33.

9.8K 524 15
                                    

Setelah merasa lega Mevan keluar dari dalam kamar mandi, merapihkan rambutnya dan jari-jari tangannya.

Mevan berjalan menuju kantin, berniat untuk menyusul Rega yang sudah pasti ada di sana, namun langkahnya dengan terpaksa harus terhenti saat melihat Vanya tengah sibuk berteriak di sisi lapangan, berteriak menyemangati Andra yang tengah bermain basket.

Dadanya tiba-tiba terasa sesak, ia benar-benar tak suka melihat Vanya dekat dengan Andra.

Mevan melangkahkan kakinya mendekat pada Vanya yang benar-benar sibuk berteriak.

Kali ini Mevan tak berfikir dua kali sebelum bertindak, di tariknya tangan Vanya kasar hingga membuat Vanya yang tengah terduduk manis sontak berdiri.

"Mevan!" panggil Vanya dengan penuh rasa kesal.

"Ikut gua!" perintah Mevan sambil menarik kasar Vanya pergi dari lapangan.

"Tangan gua sakit Mevan!" ucap Vanya sambil mencoba melepaskan cengkraman tangan Mevan yang begitu kencang.

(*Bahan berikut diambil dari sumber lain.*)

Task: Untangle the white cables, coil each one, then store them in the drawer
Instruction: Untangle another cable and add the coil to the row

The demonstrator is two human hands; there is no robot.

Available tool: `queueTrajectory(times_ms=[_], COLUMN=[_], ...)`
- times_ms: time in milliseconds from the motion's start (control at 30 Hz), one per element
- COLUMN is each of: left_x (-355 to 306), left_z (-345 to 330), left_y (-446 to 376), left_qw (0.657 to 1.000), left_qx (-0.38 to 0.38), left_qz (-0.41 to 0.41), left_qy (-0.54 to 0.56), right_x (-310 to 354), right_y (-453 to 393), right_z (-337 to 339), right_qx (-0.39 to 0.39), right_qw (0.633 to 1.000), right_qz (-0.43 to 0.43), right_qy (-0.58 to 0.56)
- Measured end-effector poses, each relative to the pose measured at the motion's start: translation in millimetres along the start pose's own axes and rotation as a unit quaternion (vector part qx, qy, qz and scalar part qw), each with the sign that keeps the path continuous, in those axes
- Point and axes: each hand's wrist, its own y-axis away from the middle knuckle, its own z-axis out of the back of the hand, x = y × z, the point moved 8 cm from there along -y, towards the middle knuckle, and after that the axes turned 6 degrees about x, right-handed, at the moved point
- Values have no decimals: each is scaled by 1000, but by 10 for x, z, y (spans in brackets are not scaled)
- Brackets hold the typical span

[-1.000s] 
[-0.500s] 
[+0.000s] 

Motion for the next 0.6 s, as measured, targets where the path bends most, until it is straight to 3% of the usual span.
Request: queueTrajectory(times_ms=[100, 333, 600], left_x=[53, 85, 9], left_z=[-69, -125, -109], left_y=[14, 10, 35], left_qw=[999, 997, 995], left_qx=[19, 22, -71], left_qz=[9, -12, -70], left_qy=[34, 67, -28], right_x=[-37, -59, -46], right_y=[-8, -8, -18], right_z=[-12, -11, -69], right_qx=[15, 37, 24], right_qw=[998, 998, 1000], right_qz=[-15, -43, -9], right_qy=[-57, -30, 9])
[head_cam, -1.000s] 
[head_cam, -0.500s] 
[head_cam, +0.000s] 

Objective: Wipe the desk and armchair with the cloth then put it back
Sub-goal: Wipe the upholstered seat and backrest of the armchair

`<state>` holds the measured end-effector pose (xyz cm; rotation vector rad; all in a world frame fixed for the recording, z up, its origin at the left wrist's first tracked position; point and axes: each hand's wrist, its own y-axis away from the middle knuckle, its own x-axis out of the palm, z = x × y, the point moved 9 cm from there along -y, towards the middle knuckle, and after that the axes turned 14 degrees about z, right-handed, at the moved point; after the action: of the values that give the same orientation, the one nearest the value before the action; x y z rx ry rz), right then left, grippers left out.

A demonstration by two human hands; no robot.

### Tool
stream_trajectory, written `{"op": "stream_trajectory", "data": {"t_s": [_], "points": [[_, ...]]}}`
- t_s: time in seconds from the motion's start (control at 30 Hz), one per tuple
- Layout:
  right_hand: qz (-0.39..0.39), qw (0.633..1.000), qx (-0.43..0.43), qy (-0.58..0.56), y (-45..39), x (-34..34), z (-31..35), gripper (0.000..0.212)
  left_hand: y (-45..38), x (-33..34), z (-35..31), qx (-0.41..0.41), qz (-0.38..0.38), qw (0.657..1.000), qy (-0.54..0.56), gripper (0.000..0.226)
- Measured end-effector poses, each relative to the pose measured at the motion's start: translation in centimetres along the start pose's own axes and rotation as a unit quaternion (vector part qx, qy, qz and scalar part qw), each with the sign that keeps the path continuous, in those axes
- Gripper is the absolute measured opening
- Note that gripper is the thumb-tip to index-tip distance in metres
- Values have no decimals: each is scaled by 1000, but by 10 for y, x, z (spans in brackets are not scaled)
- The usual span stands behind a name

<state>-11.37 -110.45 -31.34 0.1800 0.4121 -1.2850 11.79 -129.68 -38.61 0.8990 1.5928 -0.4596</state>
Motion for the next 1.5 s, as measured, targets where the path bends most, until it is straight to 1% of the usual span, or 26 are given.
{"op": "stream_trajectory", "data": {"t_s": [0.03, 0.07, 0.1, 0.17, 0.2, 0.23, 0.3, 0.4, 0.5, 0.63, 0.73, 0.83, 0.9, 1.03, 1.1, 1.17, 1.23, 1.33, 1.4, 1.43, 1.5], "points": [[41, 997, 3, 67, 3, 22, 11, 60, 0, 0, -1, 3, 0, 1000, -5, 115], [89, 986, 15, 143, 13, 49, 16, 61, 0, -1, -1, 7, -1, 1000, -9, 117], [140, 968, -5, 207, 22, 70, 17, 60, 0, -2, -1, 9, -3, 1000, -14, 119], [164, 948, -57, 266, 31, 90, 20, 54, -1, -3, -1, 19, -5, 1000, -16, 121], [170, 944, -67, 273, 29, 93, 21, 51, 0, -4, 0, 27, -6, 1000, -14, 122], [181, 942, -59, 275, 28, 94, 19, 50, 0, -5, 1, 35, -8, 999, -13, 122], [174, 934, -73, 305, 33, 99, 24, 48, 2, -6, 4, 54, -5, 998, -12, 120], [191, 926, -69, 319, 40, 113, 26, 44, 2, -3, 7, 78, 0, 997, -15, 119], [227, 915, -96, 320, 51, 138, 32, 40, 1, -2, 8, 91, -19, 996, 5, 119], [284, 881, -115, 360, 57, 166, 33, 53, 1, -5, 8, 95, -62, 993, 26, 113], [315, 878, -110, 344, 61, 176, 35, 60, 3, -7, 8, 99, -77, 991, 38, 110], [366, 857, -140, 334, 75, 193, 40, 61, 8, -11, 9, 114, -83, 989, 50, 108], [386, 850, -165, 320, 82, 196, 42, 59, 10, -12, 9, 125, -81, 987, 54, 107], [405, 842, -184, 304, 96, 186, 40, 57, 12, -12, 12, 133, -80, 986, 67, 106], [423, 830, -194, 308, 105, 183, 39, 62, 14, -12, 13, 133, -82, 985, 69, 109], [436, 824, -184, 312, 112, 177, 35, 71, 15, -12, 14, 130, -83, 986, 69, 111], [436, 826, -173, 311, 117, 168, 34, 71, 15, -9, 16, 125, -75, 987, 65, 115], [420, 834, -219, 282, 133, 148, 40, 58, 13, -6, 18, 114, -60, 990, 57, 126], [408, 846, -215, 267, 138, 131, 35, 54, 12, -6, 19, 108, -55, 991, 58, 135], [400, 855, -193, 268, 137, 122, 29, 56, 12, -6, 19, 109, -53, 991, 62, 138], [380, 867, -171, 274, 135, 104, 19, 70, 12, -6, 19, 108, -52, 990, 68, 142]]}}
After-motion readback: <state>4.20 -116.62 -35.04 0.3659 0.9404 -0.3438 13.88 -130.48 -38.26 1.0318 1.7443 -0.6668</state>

Bukannya mendengarkan, Mevan yang kini tengah benar-benar kesal malah terus saja menarik tangan Vanya layaknya seekor anjing.

"Mevan tangan gua sakit!" teriak Vanya yang dengan cepat membuat Mevan melepaskan cengkramannya.

"Jahat banget sih loh Van," lirih Vanya sambil mengusap pergelangan tangannya tang begutu sakit.

"Nya!" panggil Mevan.

"Sekarang apalagi Van? Lo gak terima gua deket sama Andra? Lo gak suka dengan kedekatan gua sama Andra sampe lo rela kasar sama gua?" tanya Vanya dengan suara yang bergetar, matanya mulai berkaca-kaca dengan hati yang begitu sakit.

"KALO EMANG LO GAK SUKA LO BILANG LANGSUNG KE GUA! JANGAN MALAH KASAR KE GUA!" teriak Vanya dengan penuh emosi, dengan penuh kekesalan Vanya menangis dengan tangan tak henti mengusap pergelangan tangannya.

"Lo gak pernah kasar ke gua Van, ini bukan Mevan yang Anya kenal," lirih Vanya dengan penuh kekecewaan.

Mevan yang semula emosi pun langsung tersadar dengan apa yang baru saja ia lakukan. Ia menyakiti Vanya secara nyata.

"Ada apa sama lo Van? Sebegitu bencinya lo sama gua sampe rela kasar ke gua?" tanya Vanya, ke dua bola matanya begitu menujukan kekecewaan yang mendalam pada Mevan.

"Anya gua gak sengaja," ucap pelan Mevan.

"Itu terlalu nyata buat di bilang gak sengaja Van."

"Vanya..."

"Gua masih bisa terima kalo lo benci gua, tapi kenapa lo juga harus sekasar ini? Bikin gua tau tentang perasaan lo ke gua itu bukan dengan kaya gini Van."

"Ma-maksud lo?" Mevan menatap Vanya dengan penuh rasa cemas.

"Kenapa gak nyoba buat jujur kalo lo suka sama gua Van?" Vanya terus saja menatap Mevan dengan hati yang begitu sakit. "kenapa malah harus berdrama seperti ini? Membuat kita jauh dan membuat rasa cinta gua yang baru tumbuh menjadi ragu. Lo tau Van? Gua udah mulai jatuh cinta sama lo, tapi menjadi ragu dengan lo yang kaya gini."

"Nya ma-"

"Kata maaf gak akan bikin rasa ragu gua ke lo itu hilang Van, dengan teganya lo bikin gua terluka amat dalam."

"Anya... gua bener-bener minta maaf, maafin gua," lirih Mevan sambil mencoba mengengam tangan Vanya dengan pelan.

"Van kata lo hadirnya sebuah perasaan itu bukan sebuah kesalahan kan? Dan kali ini gua mau kasih tau lo, kalo berani memulai duluan itu bukan awal dari sebuah bencana, justru tidak mau memulai duluan lah yang akan menjadi sebuah bencana! Dan selamat Van, kali ini bencana itu bener-bener telah lo datangkan." ucapan Vanya begitu menusuk pada hati Mevan, membuat Mevan seperti tengah di tusuk ribuan pedang tajam.